Artykuł redakcyjny. Bayrou w burzy

François Bayrou nie miał w tym roku urlopu i dał temu wyraz aż nazbyt wyraźnie. Jednak powrót do szkoły, również dla niego, zbliża się w obliczu wręcz wrogiego klimatu politycznego. Premier, który w poniedziałek odbędzie swoją pierwszą konferencję prasową od czasu zaprezentowania w połowie lipca środków oszczędnościowych, które zamierza wdrożyć w celu naprawy finansów publicznych, wie, że otaczają go przeciwności.
Ruch „Zablokujmy Wszystko”, który wzywa do sparaliżowania kraju 10 września, nabiera rozpędu i cieszy się obecnie – pomimo otaczającej go ideologicznej niejasności – poparciem znacznej części lewicy. Dialog z partnerami społecznymi jest na skraju załamania, ponieważ mnożą się projekty reform społecznych, postrzegane jako wymuszone. Wreszcie, widmo wotum nieufności wisi niebezpiecznie nad rządem: wniosek w tej sprawie zostanie złożony przez partię La France Insoumise pierwszego dnia kolejnej sesji parlamentarnej, jeszcze przed rozpoczęciem debaty budżetowej. A premier ponownie będzie zdany na łaskę opozycji.
Niewątpliwie nadciąga burza, ale obstawianie upadku premiera byłoby ryzykowne. Wspierany przez prezydenta Republiki, centrysta – bardziej odporny niż jego poprzednicy Gabriel Attal i Michel Barnier – przetrwał już osiem wniosków o wotum nieufności. Dzięki czterdziestoletniemu doświadczeniu politycznemu udowodnił, że potrafi poruszać się po wzburzonych wodach.

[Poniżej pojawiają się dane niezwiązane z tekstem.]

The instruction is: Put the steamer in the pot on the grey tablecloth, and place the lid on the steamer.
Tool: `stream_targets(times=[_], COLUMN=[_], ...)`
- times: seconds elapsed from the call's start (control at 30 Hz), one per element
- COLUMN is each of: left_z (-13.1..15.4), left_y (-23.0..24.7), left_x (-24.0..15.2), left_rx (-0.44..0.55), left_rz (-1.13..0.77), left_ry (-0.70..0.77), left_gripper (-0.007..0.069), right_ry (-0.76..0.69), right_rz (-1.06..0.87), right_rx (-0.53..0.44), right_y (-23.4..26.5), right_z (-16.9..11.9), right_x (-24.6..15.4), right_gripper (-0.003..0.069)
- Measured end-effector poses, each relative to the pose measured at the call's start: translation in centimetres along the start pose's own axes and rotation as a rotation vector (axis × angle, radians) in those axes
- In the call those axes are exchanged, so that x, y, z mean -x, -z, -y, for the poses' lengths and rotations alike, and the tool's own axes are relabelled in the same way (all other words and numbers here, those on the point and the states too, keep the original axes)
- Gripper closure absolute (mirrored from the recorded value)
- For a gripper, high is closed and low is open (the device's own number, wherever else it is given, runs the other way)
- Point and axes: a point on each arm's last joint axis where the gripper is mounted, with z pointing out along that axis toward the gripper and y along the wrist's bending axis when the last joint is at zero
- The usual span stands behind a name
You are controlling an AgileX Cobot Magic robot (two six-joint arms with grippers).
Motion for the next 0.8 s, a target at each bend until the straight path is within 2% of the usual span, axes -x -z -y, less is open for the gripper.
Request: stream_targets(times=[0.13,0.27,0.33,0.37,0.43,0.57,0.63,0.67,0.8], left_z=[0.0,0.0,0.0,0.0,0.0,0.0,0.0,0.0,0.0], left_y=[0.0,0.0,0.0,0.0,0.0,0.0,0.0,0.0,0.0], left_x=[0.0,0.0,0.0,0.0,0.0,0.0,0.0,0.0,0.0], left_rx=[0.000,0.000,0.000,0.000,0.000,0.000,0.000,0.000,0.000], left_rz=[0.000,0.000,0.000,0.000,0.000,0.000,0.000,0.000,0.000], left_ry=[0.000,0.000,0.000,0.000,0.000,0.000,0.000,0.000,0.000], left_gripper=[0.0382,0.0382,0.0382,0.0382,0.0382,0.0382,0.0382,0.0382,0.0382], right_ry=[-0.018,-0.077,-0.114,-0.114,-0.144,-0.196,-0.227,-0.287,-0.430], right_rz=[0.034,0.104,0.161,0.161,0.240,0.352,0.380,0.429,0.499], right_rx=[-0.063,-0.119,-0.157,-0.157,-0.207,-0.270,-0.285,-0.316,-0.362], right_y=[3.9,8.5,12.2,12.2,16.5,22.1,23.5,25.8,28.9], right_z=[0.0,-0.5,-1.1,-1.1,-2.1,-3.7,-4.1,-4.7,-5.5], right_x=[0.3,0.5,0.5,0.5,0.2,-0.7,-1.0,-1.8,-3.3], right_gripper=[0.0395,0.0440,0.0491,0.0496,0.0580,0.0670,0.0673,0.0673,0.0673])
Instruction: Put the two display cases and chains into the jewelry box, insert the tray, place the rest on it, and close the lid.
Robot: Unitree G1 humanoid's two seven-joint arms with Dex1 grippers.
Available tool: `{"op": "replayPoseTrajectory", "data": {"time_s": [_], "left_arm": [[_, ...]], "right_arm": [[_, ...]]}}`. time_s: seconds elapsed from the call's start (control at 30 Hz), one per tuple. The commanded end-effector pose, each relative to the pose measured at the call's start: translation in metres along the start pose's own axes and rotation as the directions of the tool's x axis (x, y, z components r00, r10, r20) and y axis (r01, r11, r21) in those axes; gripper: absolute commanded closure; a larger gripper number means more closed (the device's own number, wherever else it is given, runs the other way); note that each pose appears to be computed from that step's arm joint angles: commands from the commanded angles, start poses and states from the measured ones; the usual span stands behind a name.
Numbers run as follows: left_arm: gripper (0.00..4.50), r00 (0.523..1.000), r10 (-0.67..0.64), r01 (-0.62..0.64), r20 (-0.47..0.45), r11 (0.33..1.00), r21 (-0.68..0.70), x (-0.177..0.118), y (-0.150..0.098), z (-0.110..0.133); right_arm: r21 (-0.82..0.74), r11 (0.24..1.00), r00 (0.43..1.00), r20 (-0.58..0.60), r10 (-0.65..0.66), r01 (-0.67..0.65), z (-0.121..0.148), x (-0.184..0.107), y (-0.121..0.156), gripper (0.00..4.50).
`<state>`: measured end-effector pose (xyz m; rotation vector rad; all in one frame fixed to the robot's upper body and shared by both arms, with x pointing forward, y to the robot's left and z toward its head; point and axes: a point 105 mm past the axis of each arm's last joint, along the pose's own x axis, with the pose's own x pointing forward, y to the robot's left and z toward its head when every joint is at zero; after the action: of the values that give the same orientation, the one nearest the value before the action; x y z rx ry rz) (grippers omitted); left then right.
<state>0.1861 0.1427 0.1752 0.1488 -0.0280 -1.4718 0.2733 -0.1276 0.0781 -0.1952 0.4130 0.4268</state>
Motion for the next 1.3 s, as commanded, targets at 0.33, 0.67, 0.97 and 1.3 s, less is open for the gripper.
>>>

Tego lata wcielił się w rolę YouTubera, apelując do opinii publicznej i opowiadając się za ogólną dietą – którą obiecuje wdrożyć dla przywódców politycznych. Niewątpliwie w nadchodzących tygodniach będzie również negocjatorem. Pozostaje pytanie, czy uda mu się uniknąć katastrofy.